Nicholas Nerich
- Nerich around 22, circa 1912

Personal information
- Full name: Nicholas Thomas Nerich
- Nickname: "Nick"
- National team: United States
- Born: November 13, 1893 New York, New York, U.S.
- Died: February 7, 1957 (aged 63) New York, New York, U.S.
- Spouse: Catherine F. Egan (1914)

Sport
- Sport: Swimming
- Events: 100, 220, 500 yard freestyle 100, 400-meter freestyle
- Strokes: Freestyle
- Club: New York Athletic Club

= Nicholas Nerich =

American swimmer

Nicholas "Nick" Thomas Nerich Sr. (November 13, 1893 – February 7, 1957) was an American competition swimmer who competed for the New York Athletic Club and represented the United States at the 1912 Summer Olympics.

== Early life ==
Nerich was born into a large family in New York City on November 13, 1893 to John J. Nerich and Hannah Delaney Nerich and swam for the New York Athletic Club in Amateur Athletic Union (AAU) competition.

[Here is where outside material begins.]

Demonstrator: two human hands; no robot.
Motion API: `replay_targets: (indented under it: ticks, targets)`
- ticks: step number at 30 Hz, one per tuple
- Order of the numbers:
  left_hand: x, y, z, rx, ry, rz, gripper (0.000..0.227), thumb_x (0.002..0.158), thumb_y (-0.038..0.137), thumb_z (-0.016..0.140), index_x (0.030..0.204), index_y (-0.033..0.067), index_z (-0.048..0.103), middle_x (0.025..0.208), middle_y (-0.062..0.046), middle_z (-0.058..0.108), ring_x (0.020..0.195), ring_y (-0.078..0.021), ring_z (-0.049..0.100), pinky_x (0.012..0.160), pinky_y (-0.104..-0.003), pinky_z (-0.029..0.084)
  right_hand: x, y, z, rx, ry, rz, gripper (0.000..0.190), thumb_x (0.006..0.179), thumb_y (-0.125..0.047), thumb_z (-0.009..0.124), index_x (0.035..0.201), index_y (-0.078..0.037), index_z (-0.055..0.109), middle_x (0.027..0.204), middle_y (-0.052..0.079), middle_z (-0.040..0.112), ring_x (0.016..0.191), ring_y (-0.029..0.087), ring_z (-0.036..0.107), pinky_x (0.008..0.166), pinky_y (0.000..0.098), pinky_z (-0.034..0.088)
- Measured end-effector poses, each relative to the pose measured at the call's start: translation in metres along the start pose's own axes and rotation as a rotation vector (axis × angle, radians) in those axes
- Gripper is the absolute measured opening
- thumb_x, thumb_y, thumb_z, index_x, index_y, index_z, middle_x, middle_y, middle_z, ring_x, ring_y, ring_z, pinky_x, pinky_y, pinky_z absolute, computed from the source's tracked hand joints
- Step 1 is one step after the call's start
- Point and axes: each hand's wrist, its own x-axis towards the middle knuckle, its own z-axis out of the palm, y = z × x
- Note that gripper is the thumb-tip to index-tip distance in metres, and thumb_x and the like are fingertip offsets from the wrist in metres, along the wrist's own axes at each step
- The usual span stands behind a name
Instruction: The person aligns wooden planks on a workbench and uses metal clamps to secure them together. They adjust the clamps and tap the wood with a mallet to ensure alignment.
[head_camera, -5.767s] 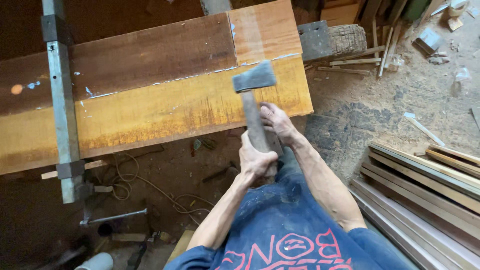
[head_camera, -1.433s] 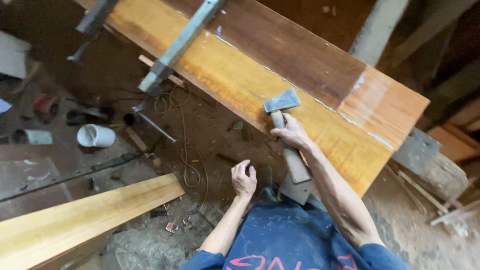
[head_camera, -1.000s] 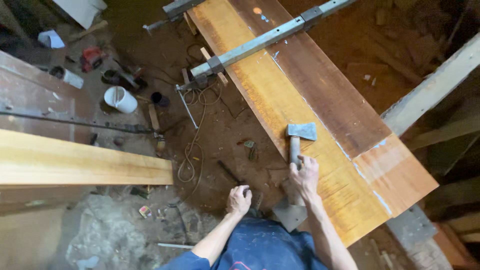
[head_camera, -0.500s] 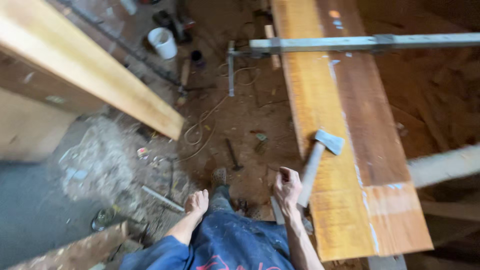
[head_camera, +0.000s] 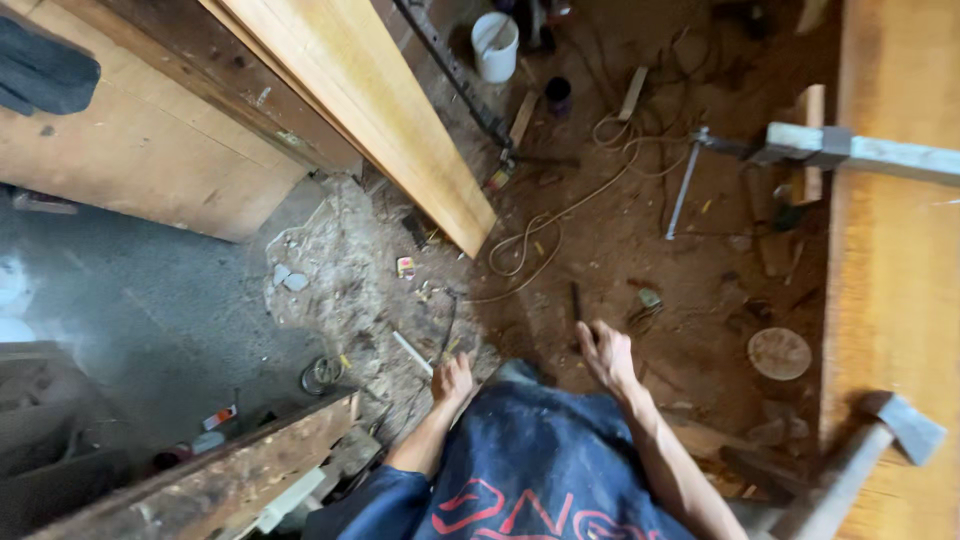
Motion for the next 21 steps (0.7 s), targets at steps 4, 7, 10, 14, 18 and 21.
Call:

==1912 Stockholm Olympics==
At the 1912 Olympics in Stockholm, Sweden, he competed in the semifinals of the men's 400-meter freestyle finishing seventh with a time of 5:51.0, the first American to complete the event. He also competed in the quarter-finals of the men's 100-meter freestyle tying for tenth with a time of 1:08.8.

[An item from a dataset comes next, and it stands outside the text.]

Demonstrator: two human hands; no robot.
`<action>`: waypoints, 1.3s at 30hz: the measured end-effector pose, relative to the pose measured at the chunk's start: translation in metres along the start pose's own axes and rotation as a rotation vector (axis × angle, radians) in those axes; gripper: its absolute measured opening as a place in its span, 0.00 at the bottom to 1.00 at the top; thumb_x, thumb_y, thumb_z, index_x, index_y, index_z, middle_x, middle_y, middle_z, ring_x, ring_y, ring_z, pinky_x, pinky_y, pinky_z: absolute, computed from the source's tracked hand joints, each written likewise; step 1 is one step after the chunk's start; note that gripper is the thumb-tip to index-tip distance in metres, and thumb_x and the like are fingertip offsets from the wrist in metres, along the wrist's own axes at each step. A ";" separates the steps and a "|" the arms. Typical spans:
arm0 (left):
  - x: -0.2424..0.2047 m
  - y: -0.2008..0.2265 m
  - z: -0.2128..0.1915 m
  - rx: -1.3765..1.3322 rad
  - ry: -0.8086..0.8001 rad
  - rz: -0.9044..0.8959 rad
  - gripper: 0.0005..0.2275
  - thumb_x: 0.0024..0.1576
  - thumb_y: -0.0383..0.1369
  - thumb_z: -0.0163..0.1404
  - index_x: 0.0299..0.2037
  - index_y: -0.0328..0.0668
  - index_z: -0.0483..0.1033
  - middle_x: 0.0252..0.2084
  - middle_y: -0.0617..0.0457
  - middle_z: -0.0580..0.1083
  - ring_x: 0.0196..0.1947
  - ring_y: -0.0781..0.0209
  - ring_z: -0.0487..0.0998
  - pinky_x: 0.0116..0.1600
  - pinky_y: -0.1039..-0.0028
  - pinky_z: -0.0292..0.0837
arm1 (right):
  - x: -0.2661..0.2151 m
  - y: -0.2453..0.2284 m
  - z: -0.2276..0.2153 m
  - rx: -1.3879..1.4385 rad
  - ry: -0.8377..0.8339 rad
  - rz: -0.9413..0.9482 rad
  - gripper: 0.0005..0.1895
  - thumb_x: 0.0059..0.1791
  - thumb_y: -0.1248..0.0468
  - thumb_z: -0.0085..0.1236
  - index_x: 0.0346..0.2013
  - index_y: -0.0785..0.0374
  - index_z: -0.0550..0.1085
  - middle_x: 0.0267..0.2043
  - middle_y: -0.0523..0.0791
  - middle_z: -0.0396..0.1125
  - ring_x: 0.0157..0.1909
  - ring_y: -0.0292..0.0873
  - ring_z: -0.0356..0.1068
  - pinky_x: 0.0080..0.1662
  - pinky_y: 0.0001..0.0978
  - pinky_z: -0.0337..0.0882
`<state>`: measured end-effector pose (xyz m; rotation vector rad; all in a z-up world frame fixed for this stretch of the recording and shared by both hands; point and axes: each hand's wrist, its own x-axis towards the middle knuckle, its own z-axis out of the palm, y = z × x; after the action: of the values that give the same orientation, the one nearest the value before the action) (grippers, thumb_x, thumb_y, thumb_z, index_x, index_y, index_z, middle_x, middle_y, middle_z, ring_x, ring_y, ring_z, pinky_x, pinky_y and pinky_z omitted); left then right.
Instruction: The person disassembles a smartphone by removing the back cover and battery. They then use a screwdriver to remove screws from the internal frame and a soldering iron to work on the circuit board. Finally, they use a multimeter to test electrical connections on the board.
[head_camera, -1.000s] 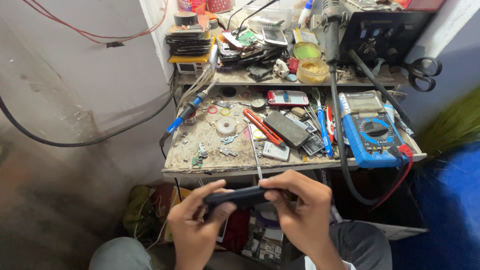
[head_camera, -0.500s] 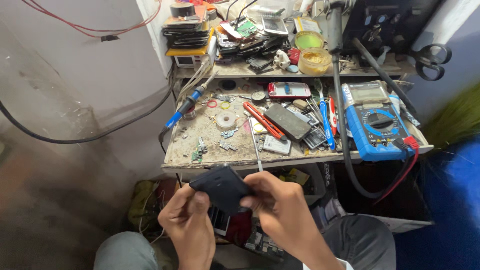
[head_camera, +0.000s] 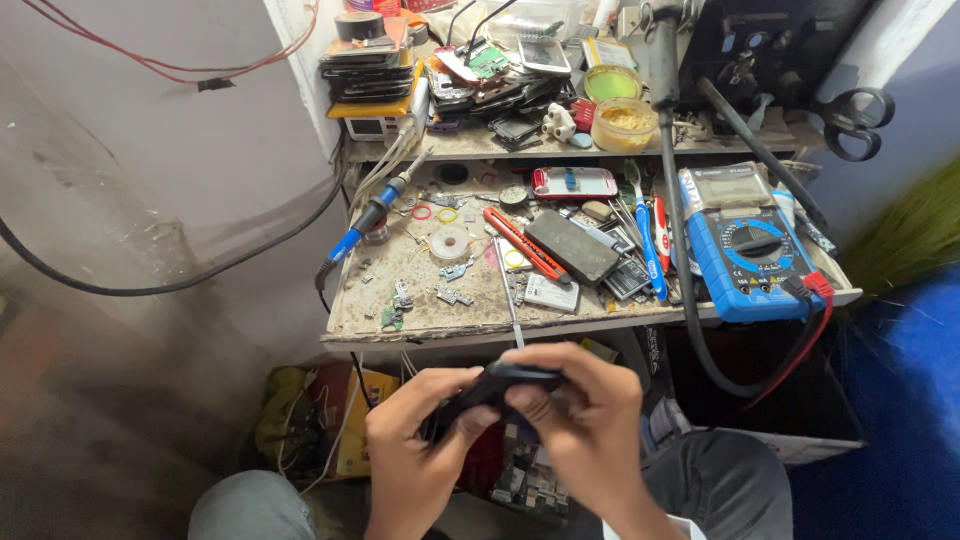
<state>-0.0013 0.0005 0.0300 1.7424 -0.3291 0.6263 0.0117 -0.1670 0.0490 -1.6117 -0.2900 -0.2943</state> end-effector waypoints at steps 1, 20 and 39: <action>0.000 0.001 0.001 0.028 0.027 -0.003 0.12 0.46 0.23 0.64 0.39 0.33 0.80 0.33 0.50 0.79 0.31 0.63 0.81 0.38 0.76 0.74 | 0.002 -0.001 -0.002 0.011 -0.037 0.022 0.13 0.44 0.73 0.68 0.43 0.69 0.80 0.38 0.49 0.78 0.38 0.38 0.76 0.40 0.27 0.76; -0.016 -0.032 -0.012 -0.081 0.207 0.011 0.11 0.50 0.23 0.65 0.41 0.30 0.82 0.32 0.52 0.76 0.31 0.68 0.72 0.37 0.78 0.65 | 0.019 -0.020 -0.016 -0.208 -0.189 -0.289 0.13 0.40 0.71 0.73 0.36 0.67 0.78 0.39 0.48 0.79 0.40 0.40 0.80 0.41 0.27 0.77; -0.004 0.013 -0.001 0.220 -0.028 0.262 0.11 0.49 0.28 0.64 0.40 0.34 0.79 0.30 0.47 0.74 0.30 0.51 0.76 0.35 0.67 0.70 | 0.003 -0.012 -0.011 0.205 -0.049 -0.272 0.29 0.44 0.63 0.67 0.56 0.66 0.68 0.41 0.48 0.75 0.42 0.35 0.77 0.44 0.23 0.77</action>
<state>-0.0119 -0.0027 0.0380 1.9366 -0.5299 0.8529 0.0097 -0.1774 0.0614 -1.3780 -0.5616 -0.4198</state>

===Swimming achievements===
At the height of his competitive career in 1913, he captured New York Metropolitan American Athletic Union titles in the 100, 220, and 500 yard freestyle events. His 100-yard time on January 4, 1913 at the New York City Metropolitan Championship at the NYAC pool was :59.4 seconds. He was also reputed to hold the half mile swimming championship by 1915. On February 7, 1914, he successfully defended his Metropolitan title in the 220-yard freestyle, swimming a 2:33.8 to take first place, finishing ahead of Joseph Wheatly by around six yards.

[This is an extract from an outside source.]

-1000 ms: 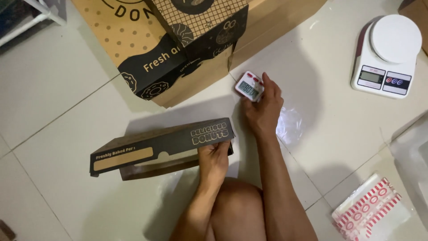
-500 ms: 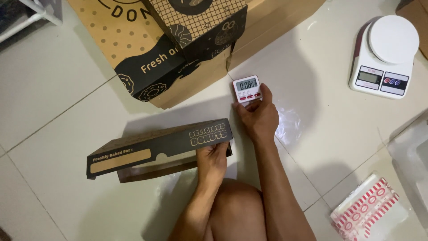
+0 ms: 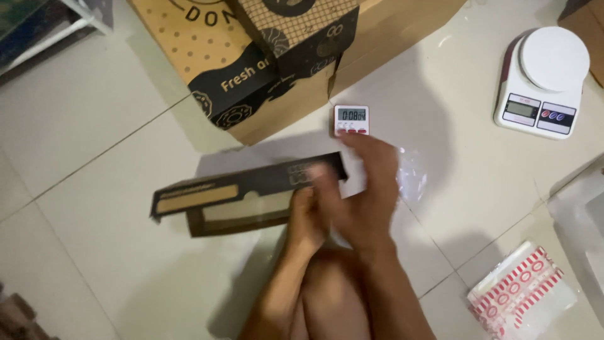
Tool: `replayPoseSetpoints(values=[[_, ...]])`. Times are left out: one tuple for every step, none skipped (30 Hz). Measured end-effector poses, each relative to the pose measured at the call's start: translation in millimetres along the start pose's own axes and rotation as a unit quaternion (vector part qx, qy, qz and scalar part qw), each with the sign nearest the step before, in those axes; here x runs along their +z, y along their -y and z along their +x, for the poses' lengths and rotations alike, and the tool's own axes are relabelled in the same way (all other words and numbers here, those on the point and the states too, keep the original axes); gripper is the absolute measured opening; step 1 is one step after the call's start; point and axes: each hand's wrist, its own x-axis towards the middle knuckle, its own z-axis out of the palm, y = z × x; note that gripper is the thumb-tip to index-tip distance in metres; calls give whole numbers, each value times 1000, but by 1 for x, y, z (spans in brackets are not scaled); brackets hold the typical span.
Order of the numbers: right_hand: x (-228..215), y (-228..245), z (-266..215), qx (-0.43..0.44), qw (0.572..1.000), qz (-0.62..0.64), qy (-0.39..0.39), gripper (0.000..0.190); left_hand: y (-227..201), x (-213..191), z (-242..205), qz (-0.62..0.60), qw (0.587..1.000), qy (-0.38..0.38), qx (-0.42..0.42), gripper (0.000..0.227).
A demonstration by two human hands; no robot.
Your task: The person sits on the floor and folds a flat cardboard sheet into a rectangular box. They fold the side flaps, tuck tabs into slots, and secure the structure by hand. The finished box is briefly placed on a digital scale before being set aside.
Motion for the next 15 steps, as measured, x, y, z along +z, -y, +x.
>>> replayPoseSetpoints(values=[[6, 10, -7, 1, 1000, 1, 2, 45, 4, -1, -6, -2, 1000, 4, -10, 36], [13, 20, -9, -60, 992, -76, 81, 50, 6, 0, -6, -5, 1000, 12, -14, 35], [19, 29, -12, -117, 968, -153, 159, 57, 7, 1, -7, -8, 1000, 20, -19, 35], [25, 28, -16, -122, 968, -154, 154, 57, 10, 1, -7, -11, 999, 28, -22, 35], [32, 28, -21, -93, 946, -205, 234, 70, 13, 1, -9, -14, 999, 36, -26, 35], [38, 28, -27, -62, 913, -254, 313, 87, 15, -1, -12, -17, 999, 41, -31, 36], [39, 22, -30, -65, 914, -254, 310, 87, 17, -3, -17, -19, 998, 47, -37, 36], [40, 16, -31, -58, 914, -274, 294, 82, 19, -6, -20, -22, 998, 51, -39, 37], [42, 11, -33, -51, 914, -293, 276, 83, 21, -9, -23, -26, 997, 55, -42, 38], [41, 5, -32, -58, 914, -292, 275, 83, 21, -13, -28, -29, 997, 57, -45, 39], [39, -1, -31, -61, 919, -288, 263, 79, 20, -17, -32, -33, 996, 60, -49, 40], [39, -6, -29, -64, 924, -284, 249, 77, 20, -22, -36, -35, 996, 63, -51, 41], [35, -8, -31, -71, 925, -282, 246, 77, 16, -27, -40, -38, 996, 67, -53, 42], [33, -11, -31, -99, 934, -270, 210, 70, 11, -32, -41, -40, 995, 70, -51, 44], [32, -13, -30, -126, 942, -258, 173, 64, 5, -37, -43, -42, 995, 73, -48, 45]])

Nerich married Catherine F. Egan Nerich in 1914. She predeceased him in 1943.

He died in Astoria, Queens on February 7, 1957, and was buried at Mount Saint Mary Cemetery in Flushing, Queens. He was survived by around five children and twenty grandchildren. A Mass was held at St. Dominics Catholic Church on the morning of Monday, February 11.